The entries need to be copied exactly.
##### Exercise materials #####
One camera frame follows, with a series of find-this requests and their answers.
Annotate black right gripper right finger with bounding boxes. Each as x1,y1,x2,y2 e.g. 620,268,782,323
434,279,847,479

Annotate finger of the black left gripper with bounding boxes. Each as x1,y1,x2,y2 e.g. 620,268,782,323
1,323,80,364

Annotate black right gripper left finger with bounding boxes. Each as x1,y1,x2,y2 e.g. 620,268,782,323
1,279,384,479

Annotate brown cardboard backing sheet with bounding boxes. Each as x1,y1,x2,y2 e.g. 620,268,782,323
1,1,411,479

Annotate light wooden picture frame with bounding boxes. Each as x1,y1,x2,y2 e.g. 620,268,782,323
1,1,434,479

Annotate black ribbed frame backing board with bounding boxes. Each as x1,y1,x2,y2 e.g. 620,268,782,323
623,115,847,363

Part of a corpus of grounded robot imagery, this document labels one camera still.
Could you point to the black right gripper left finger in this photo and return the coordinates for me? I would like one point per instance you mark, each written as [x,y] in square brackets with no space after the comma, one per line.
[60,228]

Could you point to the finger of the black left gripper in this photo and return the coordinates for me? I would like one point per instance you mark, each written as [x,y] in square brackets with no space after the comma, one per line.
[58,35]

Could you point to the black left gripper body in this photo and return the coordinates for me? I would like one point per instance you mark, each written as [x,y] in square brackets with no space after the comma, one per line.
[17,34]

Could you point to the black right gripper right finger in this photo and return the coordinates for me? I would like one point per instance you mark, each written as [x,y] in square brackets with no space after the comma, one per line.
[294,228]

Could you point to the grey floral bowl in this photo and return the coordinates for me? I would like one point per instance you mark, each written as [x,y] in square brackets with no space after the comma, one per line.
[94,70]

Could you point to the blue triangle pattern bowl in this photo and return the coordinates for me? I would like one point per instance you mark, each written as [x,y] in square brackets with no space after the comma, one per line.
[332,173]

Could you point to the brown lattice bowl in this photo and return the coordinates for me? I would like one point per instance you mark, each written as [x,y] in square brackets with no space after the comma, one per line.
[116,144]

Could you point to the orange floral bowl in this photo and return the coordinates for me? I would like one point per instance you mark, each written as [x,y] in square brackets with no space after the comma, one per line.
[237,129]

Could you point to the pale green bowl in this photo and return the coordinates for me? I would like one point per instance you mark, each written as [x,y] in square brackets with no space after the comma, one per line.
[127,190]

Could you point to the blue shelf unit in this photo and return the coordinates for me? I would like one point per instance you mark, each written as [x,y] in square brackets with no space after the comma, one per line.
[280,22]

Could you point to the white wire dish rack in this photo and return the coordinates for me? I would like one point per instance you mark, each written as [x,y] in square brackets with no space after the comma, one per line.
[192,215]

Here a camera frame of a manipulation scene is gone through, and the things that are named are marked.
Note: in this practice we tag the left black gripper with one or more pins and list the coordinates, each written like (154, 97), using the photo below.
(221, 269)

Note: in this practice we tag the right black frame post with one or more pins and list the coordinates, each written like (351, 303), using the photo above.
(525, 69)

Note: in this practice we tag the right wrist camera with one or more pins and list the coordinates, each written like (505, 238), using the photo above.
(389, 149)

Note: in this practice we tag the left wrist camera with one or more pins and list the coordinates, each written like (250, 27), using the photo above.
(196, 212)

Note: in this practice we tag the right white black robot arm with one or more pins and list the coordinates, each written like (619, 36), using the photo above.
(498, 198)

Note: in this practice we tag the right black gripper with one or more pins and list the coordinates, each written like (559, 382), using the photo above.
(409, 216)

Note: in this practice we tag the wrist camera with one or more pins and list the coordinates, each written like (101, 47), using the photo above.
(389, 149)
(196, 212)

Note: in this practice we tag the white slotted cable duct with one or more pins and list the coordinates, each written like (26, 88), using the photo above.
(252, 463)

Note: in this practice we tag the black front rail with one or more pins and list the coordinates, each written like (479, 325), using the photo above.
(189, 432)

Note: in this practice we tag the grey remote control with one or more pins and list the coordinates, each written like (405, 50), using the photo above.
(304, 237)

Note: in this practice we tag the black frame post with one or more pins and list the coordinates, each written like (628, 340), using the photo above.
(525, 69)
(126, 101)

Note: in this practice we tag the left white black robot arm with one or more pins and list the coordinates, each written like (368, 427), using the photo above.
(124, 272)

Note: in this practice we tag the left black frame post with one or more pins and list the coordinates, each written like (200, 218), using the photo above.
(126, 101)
#####
Solution for this task:
One camera frame follows, with a series of find-this requests and their answers.
Annotate black right gripper right finger with bounding boxes. Each as x1,y1,x2,y2 e.g. 620,268,782,323
434,279,847,479

Annotate finger of the black left gripper with bounding boxes. Each as x1,y1,x2,y2 e.g. 620,268,782,323
1,323,80,364

Annotate black right gripper left finger with bounding boxes. Each as x1,y1,x2,y2 e.g. 620,268,782,323
1,279,384,479

Annotate brown cardboard backing sheet with bounding boxes. Each as x1,y1,x2,y2 e.g. 620,268,782,323
1,1,411,479

Annotate light wooden picture frame with bounding boxes. Each as x1,y1,x2,y2 e.g. 620,268,782,323
1,1,434,479

Annotate black ribbed frame backing board with bounding boxes. Each as x1,y1,x2,y2 e.g. 620,268,782,323
623,115,847,363

Part of a corpus of grounded robot imagery, this document labels one camera still.
Could you point to the black right gripper left finger in this photo and return the coordinates for me? I would like one point per instance you mark, each written as [x,y] in square brackets with no space after the comma, one per line.
[60,228]

Could you point to the finger of the black left gripper in this photo and return the coordinates for me? I would like one point per instance you mark, each written as [x,y] in square brackets with no space after the comma, one per line.
[58,35]

Could you point to the black left gripper body in this photo and return the coordinates for me? I would like one point per instance you mark, each written as [x,y] in square brackets with no space after the comma, one per line.
[17,34]

Could you point to the black right gripper right finger in this photo and return the coordinates for me? I would like one point per instance you mark, each written as [x,y] in square brackets with no space after the comma, one per line.
[294,228]

Could you point to the grey floral bowl in this photo and return the coordinates for me? I would like one point per instance you mark, each written as [x,y] in square brackets with no space after the comma, one per line.
[94,70]

Could you point to the blue triangle pattern bowl in this photo and return the coordinates for me? I would like one point per instance you mark, each written as [x,y] in square brackets with no space after the comma, one per line.
[332,173]

Could you point to the brown lattice bowl in this photo and return the coordinates for me? I would like one point per instance you mark, each written as [x,y] in square brackets with no space after the comma, one per line.
[116,144]

Could you point to the orange floral bowl in this photo and return the coordinates for me? I would like one point per instance you mark, each written as [x,y] in square brackets with no space after the comma, one per line.
[237,129]

Could you point to the pale green bowl in this photo and return the coordinates for me? I would like one point per instance you mark, each written as [x,y] in square brackets with no space after the comma, one per line.
[127,190]

Could you point to the blue shelf unit in this photo and return the coordinates for me? I would like one point per instance you mark, each written as [x,y] in square brackets with no space after the comma, one per line.
[280,22]

Could you point to the white wire dish rack in this photo and return the coordinates for me? I would like one point per instance you mark, each written as [x,y] in square brackets with no space after the comma, one per line.
[192,215]

Here a camera frame of a manipulation scene is gone through, and the things that are named are marked.
Note: in this practice we tag the left black gripper with one or more pins and list the coordinates, each written like (154, 97), using the photo below.
(221, 269)

Note: in this practice we tag the right black frame post with one or more pins and list the coordinates, each written like (351, 303), using the photo above.
(525, 69)

Note: in this practice we tag the right wrist camera with one or more pins and list the coordinates, each written like (505, 238), using the photo above.
(389, 149)

Note: in this practice we tag the left wrist camera with one or more pins and list the coordinates, each written like (250, 27), using the photo above.
(196, 212)

Note: in this practice we tag the right white black robot arm with one or more pins and list the coordinates, each written like (619, 36), using the photo above.
(498, 198)

Note: in this practice we tag the right black gripper with one or more pins and list the coordinates, each written like (559, 382), using the photo above.
(409, 216)

Note: in this practice we tag the wrist camera with one or more pins and list the coordinates, each written like (101, 47), using the photo above.
(389, 149)
(196, 212)

Note: in this practice we tag the white slotted cable duct with one or more pins and list the coordinates, each written like (26, 88), using the photo above.
(252, 463)

Note: in this practice we tag the black front rail with one or more pins and list the coordinates, each written like (479, 325), using the photo above.
(189, 432)

Note: in this practice we tag the grey remote control with one or more pins and list the coordinates, each written like (405, 50), using the photo above.
(304, 237)

Note: in this practice we tag the black frame post with one or more pins and list the coordinates, each written like (628, 340), using the photo above.
(525, 69)
(126, 101)

Note: in this practice we tag the left white black robot arm with one or more pins and list the coordinates, each written like (368, 427), using the photo above.
(124, 272)

Note: in this practice we tag the left black frame post with one or more pins and list the coordinates, each written like (200, 218), using the photo above.
(126, 101)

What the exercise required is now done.